In an event organized by my friend DJ Shon at Mani Square during the Durga pujas there was a particular game event that required contestants to choose the Joker from a pack of cards. The game was announced and a group of 5 college goers surrounded the game table. There were 5 cards laid down on the table and being the generous person Shon is, he guaranteed that one of the participants would surely pick a Joker. However, he is stringent enough to allow at most 1 Joker in the pack of 5 cards laid down at the table. The cards are, of course, laid face down on an opaque table with nobody except the dealer knowing which card is the Joker. Of course, I assume the dealer is not biased!



So, one by one, the participants pick a card, and the lucky participant wins!
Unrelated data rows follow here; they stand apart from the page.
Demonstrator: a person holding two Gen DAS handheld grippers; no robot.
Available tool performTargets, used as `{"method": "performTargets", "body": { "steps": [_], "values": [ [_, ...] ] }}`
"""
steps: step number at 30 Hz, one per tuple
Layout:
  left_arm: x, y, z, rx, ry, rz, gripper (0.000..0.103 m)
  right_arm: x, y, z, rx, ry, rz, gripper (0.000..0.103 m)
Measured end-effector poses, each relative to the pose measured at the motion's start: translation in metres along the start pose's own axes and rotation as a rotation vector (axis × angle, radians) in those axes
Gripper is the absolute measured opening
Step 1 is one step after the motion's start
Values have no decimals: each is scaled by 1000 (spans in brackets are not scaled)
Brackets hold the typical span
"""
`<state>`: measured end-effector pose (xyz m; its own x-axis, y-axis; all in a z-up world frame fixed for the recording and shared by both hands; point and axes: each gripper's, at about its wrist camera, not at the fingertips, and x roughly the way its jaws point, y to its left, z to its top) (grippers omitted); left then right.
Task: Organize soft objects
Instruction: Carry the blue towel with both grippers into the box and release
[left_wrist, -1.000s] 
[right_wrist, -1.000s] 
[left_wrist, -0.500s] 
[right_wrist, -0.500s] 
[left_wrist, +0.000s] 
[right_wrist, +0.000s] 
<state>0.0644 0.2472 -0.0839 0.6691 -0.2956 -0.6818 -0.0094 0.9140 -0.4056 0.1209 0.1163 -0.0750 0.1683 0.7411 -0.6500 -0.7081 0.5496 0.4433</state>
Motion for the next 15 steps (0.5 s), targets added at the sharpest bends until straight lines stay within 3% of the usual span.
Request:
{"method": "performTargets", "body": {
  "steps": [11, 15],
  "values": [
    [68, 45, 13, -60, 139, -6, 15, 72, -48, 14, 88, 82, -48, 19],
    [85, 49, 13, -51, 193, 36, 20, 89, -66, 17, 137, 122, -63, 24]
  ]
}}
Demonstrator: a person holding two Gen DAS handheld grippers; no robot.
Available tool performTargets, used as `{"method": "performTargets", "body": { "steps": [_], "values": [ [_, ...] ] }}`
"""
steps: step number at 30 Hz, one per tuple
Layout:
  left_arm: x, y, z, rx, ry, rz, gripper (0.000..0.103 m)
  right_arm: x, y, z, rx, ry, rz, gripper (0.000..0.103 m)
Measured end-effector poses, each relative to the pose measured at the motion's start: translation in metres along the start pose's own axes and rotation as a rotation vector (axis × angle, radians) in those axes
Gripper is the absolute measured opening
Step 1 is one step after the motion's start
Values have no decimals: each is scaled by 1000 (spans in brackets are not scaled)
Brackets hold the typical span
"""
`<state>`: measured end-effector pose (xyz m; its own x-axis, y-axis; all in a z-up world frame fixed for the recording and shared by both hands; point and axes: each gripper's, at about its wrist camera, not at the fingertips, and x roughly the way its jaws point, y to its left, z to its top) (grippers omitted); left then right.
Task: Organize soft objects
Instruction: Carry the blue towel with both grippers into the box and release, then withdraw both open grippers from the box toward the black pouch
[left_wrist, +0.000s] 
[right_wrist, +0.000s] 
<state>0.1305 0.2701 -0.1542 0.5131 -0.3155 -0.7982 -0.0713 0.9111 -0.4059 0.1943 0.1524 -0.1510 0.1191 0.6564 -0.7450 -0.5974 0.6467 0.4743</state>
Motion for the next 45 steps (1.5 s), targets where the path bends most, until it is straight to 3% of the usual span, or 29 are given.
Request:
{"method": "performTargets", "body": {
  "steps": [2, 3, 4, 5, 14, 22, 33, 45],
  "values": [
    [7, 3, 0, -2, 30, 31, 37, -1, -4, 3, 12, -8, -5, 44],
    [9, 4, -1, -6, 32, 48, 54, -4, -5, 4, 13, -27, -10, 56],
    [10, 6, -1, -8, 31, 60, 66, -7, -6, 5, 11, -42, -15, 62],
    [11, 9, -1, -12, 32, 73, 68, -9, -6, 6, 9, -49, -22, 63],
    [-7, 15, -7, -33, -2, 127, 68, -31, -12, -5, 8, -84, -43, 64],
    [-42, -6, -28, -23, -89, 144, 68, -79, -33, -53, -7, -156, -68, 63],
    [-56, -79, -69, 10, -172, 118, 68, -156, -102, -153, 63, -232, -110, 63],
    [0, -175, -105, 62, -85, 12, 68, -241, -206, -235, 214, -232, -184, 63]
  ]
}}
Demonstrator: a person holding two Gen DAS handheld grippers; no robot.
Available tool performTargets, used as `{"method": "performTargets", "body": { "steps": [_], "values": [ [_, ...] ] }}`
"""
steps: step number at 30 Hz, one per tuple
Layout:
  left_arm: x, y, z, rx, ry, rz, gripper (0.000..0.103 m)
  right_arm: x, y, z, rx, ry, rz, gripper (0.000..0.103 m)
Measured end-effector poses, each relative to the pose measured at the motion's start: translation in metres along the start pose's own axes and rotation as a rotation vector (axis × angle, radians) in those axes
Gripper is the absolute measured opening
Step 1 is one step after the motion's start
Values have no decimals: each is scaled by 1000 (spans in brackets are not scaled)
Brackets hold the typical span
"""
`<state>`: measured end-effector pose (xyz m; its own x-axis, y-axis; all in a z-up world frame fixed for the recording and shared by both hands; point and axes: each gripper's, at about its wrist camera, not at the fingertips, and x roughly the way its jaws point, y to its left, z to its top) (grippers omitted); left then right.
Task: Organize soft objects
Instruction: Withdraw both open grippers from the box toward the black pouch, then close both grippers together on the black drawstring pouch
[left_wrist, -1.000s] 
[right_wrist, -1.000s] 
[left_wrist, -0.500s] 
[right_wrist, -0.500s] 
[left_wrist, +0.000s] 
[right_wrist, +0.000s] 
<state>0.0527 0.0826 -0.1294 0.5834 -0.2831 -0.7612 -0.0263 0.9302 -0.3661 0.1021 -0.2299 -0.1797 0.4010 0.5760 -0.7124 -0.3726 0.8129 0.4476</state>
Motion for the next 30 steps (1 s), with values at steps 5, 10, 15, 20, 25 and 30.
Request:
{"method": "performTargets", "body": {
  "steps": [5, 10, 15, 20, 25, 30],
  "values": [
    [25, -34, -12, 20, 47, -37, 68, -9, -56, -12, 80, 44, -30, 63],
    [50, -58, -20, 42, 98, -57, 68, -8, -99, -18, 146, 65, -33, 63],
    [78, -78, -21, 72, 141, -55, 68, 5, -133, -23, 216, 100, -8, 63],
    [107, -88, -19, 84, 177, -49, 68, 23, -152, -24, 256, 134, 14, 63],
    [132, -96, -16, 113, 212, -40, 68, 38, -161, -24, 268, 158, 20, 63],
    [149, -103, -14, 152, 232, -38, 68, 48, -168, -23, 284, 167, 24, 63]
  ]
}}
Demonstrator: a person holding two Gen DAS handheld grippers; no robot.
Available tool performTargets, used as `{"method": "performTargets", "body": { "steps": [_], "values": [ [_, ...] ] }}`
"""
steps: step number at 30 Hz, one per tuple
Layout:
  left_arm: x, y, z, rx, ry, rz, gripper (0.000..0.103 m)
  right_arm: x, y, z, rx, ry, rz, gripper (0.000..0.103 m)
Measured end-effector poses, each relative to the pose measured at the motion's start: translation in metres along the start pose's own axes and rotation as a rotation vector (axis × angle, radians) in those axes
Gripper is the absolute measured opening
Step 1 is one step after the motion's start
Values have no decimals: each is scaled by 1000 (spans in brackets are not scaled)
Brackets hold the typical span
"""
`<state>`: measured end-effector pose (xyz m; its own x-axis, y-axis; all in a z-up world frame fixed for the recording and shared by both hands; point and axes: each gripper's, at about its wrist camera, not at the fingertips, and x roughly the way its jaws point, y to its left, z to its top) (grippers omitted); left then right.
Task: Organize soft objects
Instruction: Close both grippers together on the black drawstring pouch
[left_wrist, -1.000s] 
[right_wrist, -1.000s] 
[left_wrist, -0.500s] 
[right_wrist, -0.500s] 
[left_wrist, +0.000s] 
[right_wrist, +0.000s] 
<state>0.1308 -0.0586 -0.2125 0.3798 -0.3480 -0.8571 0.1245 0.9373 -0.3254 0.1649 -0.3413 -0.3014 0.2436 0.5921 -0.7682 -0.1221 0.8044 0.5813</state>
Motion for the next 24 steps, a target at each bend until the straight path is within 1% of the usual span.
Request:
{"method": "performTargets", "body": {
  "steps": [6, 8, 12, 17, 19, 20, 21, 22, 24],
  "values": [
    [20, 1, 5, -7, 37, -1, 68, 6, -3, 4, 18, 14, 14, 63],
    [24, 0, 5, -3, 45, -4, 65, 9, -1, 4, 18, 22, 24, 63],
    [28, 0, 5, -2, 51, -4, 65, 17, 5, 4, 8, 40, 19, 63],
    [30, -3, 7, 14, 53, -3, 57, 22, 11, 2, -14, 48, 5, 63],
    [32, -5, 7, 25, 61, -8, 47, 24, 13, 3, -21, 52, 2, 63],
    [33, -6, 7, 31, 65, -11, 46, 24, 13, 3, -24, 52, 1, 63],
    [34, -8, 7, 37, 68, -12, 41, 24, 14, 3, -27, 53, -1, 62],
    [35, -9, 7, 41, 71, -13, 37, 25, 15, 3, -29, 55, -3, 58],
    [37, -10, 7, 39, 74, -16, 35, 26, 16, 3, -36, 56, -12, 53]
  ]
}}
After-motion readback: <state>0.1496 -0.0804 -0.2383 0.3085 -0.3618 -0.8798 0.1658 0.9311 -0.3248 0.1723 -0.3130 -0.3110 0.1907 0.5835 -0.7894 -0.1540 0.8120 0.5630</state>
Not quite very exciting since one of the participants always wins. Initially I felt that going first would increase chances of winning the prize but then felt it was not possible. Breaking this down mathematically, let us take a look.


For a pack of N cards the probability of the first player picking the only Joker becomes 1 / N. For the next player to win we need the first player to lose also, so his probability of winning becomes: 
( 1 - 1/N ) * { 1 / (N-1) }  =  (N-1)/N * 1/(N-1)  =  1 / N.
Pretty startling! The second participant has exactly the same chances to win as the first! This continues as a chain and we find all N participants have the same chances of winning and ordering does not matter.


So, this game is actually a fair game.